Sarah looked at the huge, strapping man, his arms as thick as logs, and his hair a curly, brownish-blond mane. His face was pocked, and he had a beard that fell to the middle of his chest. Sarah knew that at the camp they called him Mighty Man Sam. He was a man of few words, and he and Abigail hadn’t been that close, with a number of years between them. Abigail had told Sarah that Sam had rather drifted off, become more isolated, after their parents had passed away.

“I guess my predicament leaves me little choice,” she said as knots tightened in her stomach.

She felt as if she might be sick.

“Pack your warmest clothes,” Sam said. “Other than that, bring only what you absolutely need. There will be a younger girl at the camp this year, my helper’s daughter. They’ll stay with me in the cook shanty. You can stay in a small shack near the shanty. There’s a cot in there and a small stove. I’m thinking you’ll need some privacy.”

Sarah felt only slightly relieved.

“Thank you,” she said quietly.

“I’ll check on you in a week to make sure everything’s in order,” Sam said.

“I’ll start to get ready, then,” Sarah said begrudgingly.

“Good enough,” Sam said.

He returned to the wagon, climbed in, and grabbed hold of the reins.

“See you next week,” he said as he pulled away.

“Bye, Sam,” Sarah said.

Nausea nudged its way into her belly. She couldn’t move. My God, a winter in a logging camp. I’ll be surrounded by men. She knew some of them would be decent, like Sam, but the others…She didn’t dislike men, but she felt no attraction to them or their ways, wanted no dependency upon them. During her years living with Abigail, Sarah had been approached by a few of the town’s men, asking for courtship. Sarah always felt that those men, even those with more timid and mild personalities, saw her only as a vessel for sex and motherhood. Even if she did desire to be with one, no man would ever see her as an equal partner.
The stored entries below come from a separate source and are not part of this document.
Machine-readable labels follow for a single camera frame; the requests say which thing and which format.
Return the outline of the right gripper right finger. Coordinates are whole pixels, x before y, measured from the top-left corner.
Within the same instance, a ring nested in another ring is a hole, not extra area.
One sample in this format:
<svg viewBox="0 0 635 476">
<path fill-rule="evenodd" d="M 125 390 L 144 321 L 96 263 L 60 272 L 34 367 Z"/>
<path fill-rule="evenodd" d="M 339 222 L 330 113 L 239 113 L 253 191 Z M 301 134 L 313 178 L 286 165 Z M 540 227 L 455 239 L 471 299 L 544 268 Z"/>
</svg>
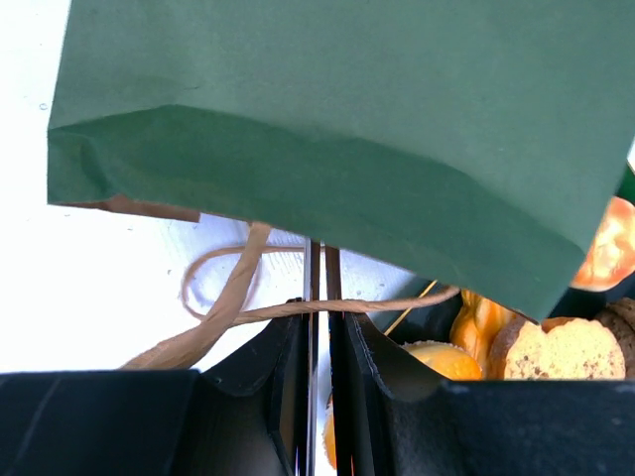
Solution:
<svg viewBox="0 0 635 476">
<path fill-rule="evenodd" d="M 333 384 L 341 475 L 630 475 L 634 386 L 454 382 L 363 314 L 340 325 Z"/>
</svg>

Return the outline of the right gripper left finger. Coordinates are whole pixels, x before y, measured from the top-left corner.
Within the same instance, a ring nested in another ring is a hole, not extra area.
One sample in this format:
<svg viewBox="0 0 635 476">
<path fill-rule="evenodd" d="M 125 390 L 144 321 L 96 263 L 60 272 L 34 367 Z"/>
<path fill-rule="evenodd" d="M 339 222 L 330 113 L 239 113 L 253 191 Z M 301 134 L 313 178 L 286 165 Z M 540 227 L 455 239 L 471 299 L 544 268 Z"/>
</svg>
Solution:
<svg viewBox="0 0 635 476">
<path fill-rule="evenodd" d="M 9 373 L 5 475 L 297 475 L 308 332 L 276 318 L 209 370 Z"/>
</svg>

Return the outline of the orange sugared fake bun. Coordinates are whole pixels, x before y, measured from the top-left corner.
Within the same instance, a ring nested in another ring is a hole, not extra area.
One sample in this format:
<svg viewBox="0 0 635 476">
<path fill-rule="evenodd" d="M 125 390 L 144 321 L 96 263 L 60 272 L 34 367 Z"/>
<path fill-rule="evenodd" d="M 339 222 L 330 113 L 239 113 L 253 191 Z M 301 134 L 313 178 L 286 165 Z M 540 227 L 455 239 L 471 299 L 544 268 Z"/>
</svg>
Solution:
<svg viewBox="0 0 635 476">
<path fill-rule="evenodd" d="M 418 341 L 401 345 L 422 364 L 453 381 L 482 380 L 483 371 L 479 363 L 462 348 L 450 343 Z M 332 397 L 326 406 L 326 420 L 322 441 L 329 465 L 336 468 L 335 434 Z"/>
</svg>

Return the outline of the orange twisted fake bread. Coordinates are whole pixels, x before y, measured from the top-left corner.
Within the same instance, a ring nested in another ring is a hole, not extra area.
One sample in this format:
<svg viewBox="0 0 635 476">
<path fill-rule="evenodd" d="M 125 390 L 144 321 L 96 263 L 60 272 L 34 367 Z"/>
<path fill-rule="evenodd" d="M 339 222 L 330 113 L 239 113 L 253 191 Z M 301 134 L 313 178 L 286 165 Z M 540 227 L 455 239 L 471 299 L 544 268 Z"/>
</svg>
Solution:
<svg viewBox="0 0 635 476">
<path fill-rule="evenodd" d="M 462 306 L 450 329 L 449 342 L 474 358 L 486 377 L 492 342 L 516 313 L 469 290 L 462 290 L 460 297 Z"/>
</svg>

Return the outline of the metal tongs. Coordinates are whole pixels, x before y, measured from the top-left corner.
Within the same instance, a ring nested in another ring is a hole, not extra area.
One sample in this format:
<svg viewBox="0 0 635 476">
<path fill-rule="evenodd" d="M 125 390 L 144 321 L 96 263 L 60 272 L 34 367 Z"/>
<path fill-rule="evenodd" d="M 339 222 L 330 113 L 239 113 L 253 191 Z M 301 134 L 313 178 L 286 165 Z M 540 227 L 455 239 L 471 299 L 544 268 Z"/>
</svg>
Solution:
<svg viewBox="0 0 635 476">
<path fill-rule="evenodd" d="M 340 299 L 340 252 L 307 238 L 304 243 L 304 292 L 306 300 Z M 323 444 L 329 419 L 331 392 L 329 315 L 312 311 L 308 316 L 308 413 L 304 473 L 333 475 Z"/>
</svg>

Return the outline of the beige fake toast slice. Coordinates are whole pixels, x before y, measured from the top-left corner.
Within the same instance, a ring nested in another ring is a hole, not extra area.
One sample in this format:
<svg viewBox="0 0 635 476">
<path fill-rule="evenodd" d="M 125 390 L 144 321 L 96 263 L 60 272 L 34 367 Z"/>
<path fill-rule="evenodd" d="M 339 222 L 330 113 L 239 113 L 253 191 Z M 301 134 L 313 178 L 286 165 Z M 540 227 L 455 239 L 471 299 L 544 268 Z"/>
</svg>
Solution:
<svg viewBox="0 0 635 476">
<path fill-rule="evenodd" d="M 623 380 L 626 364 L 614 334 L 596 320 L 512 319 L 493 339 L 490 380 Z"/>
</svg>

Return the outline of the brown fake croissant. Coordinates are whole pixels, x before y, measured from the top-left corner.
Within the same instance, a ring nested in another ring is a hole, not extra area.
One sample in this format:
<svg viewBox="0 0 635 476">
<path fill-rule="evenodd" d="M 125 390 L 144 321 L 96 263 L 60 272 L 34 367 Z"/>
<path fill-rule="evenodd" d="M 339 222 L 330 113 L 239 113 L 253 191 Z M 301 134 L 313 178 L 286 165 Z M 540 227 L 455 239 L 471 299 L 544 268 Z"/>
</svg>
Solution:
<svg viewBox="0 0 635 476">
<path fill-rule="evenodd" d="M 623 297 L 609 303 L 594 319 L 607 327 L 618 341 L 625 360 L 626 379 L 635 376 L 635 300 Z"/>
</svg>

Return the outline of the round yellow fake bun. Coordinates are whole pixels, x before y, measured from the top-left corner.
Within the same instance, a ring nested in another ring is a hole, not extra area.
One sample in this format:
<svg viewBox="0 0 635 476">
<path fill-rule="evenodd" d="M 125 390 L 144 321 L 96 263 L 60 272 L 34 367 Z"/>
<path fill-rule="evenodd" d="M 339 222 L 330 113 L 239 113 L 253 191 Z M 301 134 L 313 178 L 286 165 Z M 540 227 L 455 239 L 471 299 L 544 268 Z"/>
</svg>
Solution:
<svg viewBox="0 0 635 476">
<path fill-rule="evenodd" d="M 613 196 L 570 287 L 605 292 L 633 273 L 634 205 L 624 198 Z"/>
</svg>

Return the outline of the green brown paper bag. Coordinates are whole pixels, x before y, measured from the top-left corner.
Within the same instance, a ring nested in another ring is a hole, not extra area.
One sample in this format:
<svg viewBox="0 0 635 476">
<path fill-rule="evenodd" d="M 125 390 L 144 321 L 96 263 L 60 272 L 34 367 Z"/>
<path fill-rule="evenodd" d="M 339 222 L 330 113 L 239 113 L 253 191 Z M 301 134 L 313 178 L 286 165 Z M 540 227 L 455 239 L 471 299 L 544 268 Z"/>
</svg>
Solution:
<svg viewBox="0 0 635 476">
<path fill-rule="evenodd" d="M 187 368 L 272 228 L 544 319 L 633 138 L 630 1 L 74 1 L 48 201 L 249 222 L 209 314 L 127 363 Z"/>
</svg>
When she finally went back into the house, she wandered to the kitchen. With trembling hands, she picked up an empty cup, and in a surge of both defeat and rage, she hurled the cup against a wall and it shattered into splinters.
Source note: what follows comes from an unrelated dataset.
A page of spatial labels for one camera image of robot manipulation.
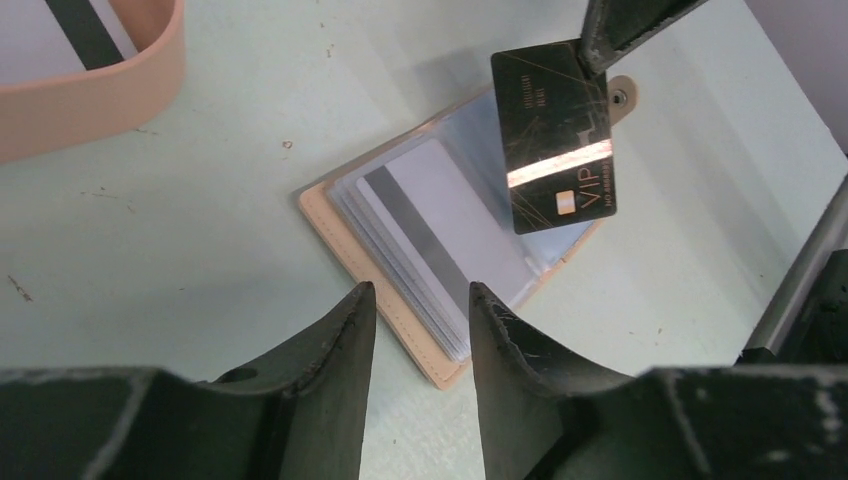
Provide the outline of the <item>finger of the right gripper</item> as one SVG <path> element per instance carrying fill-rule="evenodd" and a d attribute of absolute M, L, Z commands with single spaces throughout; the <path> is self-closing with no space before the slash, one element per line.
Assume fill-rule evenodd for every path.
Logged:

“Why did you leave me, Abigail?” she wailed. “This isn’t how life was meant to be.”

She sank into a chair and sobbed.

Sarah spent the days that followed Sam’s visit sorting through her clothing, selecting only the heaviest garments, anything that might protect her from the harshness of the Northwoods in wintertime. She grimaced at the thought of being surrounded by the burliest and rowdiest of men for the long, drawn-out winter—from November until the end of March or April. The only other female in the camp would be the other flunky. She, at least, would have the companionship of her father. But Sarah…She would be on her own. She tried to push that thought away. If she thought about it too much, Abigail’s absence became too agonizing, and she could feel herself plunging into darkness.

* * *

Two weeks after Abigail’s funeral, Sarah and Sam headed to the logging camp. They needed to arrive ahead of the others so they could prepare the cook shanty before the throngs of hungry loggers were upon them. Everyone knew that a camp was only as successful as the cook shanty was good. If the men weren’t fed decent food, in rather copious amounts, they wouldn’t survive the rigors of the forest or logging.

Sam and Sarah spoke little on their day-long trek to the camp. The wind bitterly blew around them the entire trip, and Sarah kept herself covered beneath a big wool blanket, exposing only her eyes. As they entered the Northwoods, the land so different from that surrounding Pine Creek, Sarah was both mesmerized and frightened. The dark pine trees towered above them, scenting the air in evergreen, and the winds traveling through them sounded like muted voices and muffled screams.

When they finally reached the camp, Sarah panicked at the sight of the primitive, drab scene—her home for the coming winter months. She and Sam climbed out of the wagon, and as Sam unharnessed the horses, he explained the layout to Sarah.

“The longest building you see there is the bunkhouse, where the loggers stay. They don’t spend much time in there, only nights and Sundays.”

Sarah gazed at the building, long and low, constructed of logs laid lengthwise. The bark was still on the logs and the chinks were filled with moss. She saw only two tiny windows, and she couldn’t imagine how fifty or more jacks could squeeze into those quarters.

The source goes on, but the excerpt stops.